If lawmakers’ first week back in Topeka holds true, in fact, the whole session may stand out for ignoring, downplaying, postponing and deflecting as much as possible.

So the political will now favors waiting until 2017 to replace the defunct school-finance formula, never mind districts’ struggle to cope with the insufficient block grants and need to know what’s next.

Tuning out the growing bipartisan cry to expand KanCare, Brownback last week lobbed the issue of improving rural health care to a working group led by Lt. Gov. Jeff Colyer.

Even as a legislative committee wisely approved an audit of Kansas’ privatized child-welfare system, it chose to overlook the ample evidence justifying investigation of whether the Kansas Department for Children and Families is discriminating against same-sex foster parents.

And there is no sign of legislative interest in acting on the polls showing faculty, staff and students at state universities, and Kansans generally, oppose the state law forcing campuses to welcome concealed firearms as of July 2017.

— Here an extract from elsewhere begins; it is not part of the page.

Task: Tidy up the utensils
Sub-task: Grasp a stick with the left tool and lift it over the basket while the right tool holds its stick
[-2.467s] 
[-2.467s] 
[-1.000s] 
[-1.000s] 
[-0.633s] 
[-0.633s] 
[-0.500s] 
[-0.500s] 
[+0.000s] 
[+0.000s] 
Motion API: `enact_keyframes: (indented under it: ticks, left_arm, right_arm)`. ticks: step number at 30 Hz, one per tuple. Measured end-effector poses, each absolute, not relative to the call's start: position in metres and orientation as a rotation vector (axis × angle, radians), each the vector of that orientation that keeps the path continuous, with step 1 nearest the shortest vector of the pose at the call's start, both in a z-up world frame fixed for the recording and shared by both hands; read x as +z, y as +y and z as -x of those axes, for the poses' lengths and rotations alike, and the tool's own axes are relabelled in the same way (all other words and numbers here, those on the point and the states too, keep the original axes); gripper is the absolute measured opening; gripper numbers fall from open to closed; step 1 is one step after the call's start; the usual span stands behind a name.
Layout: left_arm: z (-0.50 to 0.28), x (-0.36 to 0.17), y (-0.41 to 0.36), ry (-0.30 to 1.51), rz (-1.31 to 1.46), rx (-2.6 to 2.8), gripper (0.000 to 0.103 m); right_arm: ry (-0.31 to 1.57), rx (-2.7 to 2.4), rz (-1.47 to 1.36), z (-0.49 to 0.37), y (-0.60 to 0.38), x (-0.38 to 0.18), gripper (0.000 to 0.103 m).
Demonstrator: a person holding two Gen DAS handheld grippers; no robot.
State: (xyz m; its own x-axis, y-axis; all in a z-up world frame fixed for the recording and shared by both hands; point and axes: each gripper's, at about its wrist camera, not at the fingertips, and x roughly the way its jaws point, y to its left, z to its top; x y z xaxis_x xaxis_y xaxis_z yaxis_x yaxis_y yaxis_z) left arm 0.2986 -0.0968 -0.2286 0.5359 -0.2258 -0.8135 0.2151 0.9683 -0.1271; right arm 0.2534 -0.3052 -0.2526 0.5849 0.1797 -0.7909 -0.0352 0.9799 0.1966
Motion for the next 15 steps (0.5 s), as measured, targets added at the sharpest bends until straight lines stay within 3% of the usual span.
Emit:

Meanwhile, the administration’s proposed budget fixes neglect the worsening inequity and insufficiency of the state’s tax policy and ignore the legislative intent behind the Kansas Bioscience Authority, the Children’s Initiatives Fund and the current transportation plan. And many severe funding needs remain unaddressed, including at the state hospitals and prisons.

With every seat in the Legislature on the ballot in August and November, though, GOP leaders want to get past last year’s 114-day session and tax hike and keep things short and low-key – if only the Kansas Supreme Court’s pending schools ruling and the state’s monthly revenue collections will let them.